É preciso lembrar, porém, que os diretores adotam a forma do filme realista de grande público, mesmo que não sigam todas as suas regras e tenham filmado com liberdade e inspirados por uma sincera preocupação social.
A geração de Meirelles e Lund é a do pós-Cinema Novo, e suas referências são sobretudo o naturalismo urbano de Hector Babenco (em "Pixote"), o neoclassicismo truncado e histérico de Martin Scorsese (em "Os Bons Companheiros") e o filme "antropológico" de Ken Loach.
Ajunte-se a isso algo da prática publicitária e televisiva de Meirelles e se chegará à estética do filme, que pouco tem de "Os Esquecidos", de Buñuel, mas vai comover o público pela crueza e a força da encenação e a performance vibrante e memorável dos atores, a maioria formada de amadores.
O filme, exibido com sucesso no último Festival de Cannes, foi baseado no livro homônimo e de alguma forma autobiográfico de Paulo Lins sobre um grupo de amigos na favela Cidade de Deus, no Rio de Janeiro, em três épocas (anos 60, 70 e 80).

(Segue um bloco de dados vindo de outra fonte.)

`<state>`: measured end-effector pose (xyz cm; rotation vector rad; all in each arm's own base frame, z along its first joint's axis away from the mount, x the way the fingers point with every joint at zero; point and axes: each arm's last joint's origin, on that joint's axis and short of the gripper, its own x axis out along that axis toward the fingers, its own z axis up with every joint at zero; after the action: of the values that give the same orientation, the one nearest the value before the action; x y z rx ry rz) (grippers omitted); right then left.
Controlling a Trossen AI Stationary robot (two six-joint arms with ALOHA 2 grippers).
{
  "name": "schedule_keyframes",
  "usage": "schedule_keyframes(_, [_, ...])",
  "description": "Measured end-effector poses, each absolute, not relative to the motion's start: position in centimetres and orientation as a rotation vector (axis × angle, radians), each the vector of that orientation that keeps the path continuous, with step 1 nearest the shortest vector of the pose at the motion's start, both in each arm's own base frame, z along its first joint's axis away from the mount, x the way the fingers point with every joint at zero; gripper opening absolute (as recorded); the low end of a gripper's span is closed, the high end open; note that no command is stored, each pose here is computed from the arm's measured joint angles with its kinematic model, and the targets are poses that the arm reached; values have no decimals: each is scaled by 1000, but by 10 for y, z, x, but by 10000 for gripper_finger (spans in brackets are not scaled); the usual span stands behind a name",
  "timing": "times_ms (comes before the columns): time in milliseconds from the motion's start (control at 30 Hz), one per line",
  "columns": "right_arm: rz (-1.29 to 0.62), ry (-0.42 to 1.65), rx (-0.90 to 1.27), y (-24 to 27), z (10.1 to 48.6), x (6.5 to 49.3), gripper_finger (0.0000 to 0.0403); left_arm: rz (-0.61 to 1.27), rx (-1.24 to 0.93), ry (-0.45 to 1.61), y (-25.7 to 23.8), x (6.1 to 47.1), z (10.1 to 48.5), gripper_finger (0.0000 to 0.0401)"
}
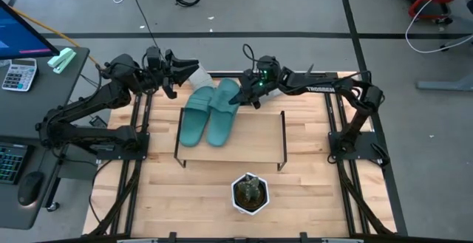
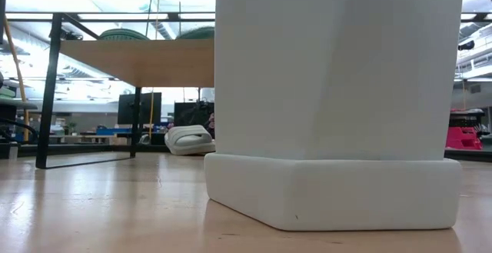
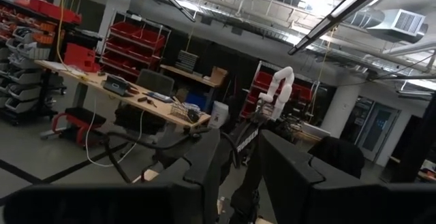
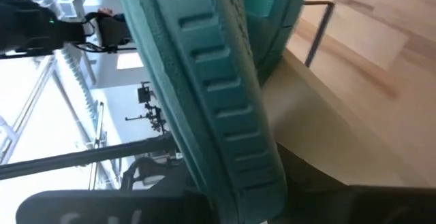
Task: Pick and place slides into the shelf
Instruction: Put the green slipper on the shelf
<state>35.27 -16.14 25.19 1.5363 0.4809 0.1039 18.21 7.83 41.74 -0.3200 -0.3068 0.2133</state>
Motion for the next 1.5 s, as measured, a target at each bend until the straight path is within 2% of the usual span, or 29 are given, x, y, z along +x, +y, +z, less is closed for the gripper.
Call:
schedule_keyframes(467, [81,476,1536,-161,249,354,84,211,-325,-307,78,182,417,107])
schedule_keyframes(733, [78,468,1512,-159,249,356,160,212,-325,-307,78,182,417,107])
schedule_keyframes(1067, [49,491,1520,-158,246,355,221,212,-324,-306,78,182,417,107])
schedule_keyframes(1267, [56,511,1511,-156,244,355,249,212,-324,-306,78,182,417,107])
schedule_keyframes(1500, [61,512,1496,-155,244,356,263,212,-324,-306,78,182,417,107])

Cada época foi filmada diferentemente, na forma do plano, da fotografia, da encenação e da montagem, mas sem pôr em risco a unidade do conjunto, garantida também pelo ótimo roteiro de Bráulio Mantovani.

Ficção
Assim, "Cidade de Deus" é antes de tudo uma ficção sobre alguns garotos e sua passagem da infância à juventude e à maturidade, num mundo marginalizado em que a violência se torna cada vez mais regra social e linguagem dominante.
É também a respeito da "formação econômica" do tráfico de drogas nas favelas e, portanto, uma genealogia do crime organizado. É sobretudo um filme moralizante sobre a capacidade de resistência de um indivíduo ao seu próprio meio.
A ficção "fechada" de Meirelles e Lund pode dar impressão de que tudo está circunscrito ao mundo da favela e de que a violência, mais do que expressão da revolta social, é uma espécie de patologia de sujeitos fora da lei.
O público sabe que não é bem assim. O que não está no filme, está na realidade. Por isso ele é político e necessário: incita ao olhar comprometido. Triste daquele espectador que, ao sair da sessão, não se tocar, graças à "Cidade de Deus", sobre a sua parte de responsabilidade na produção cotidiana da injustiça social e da violência no Brasil.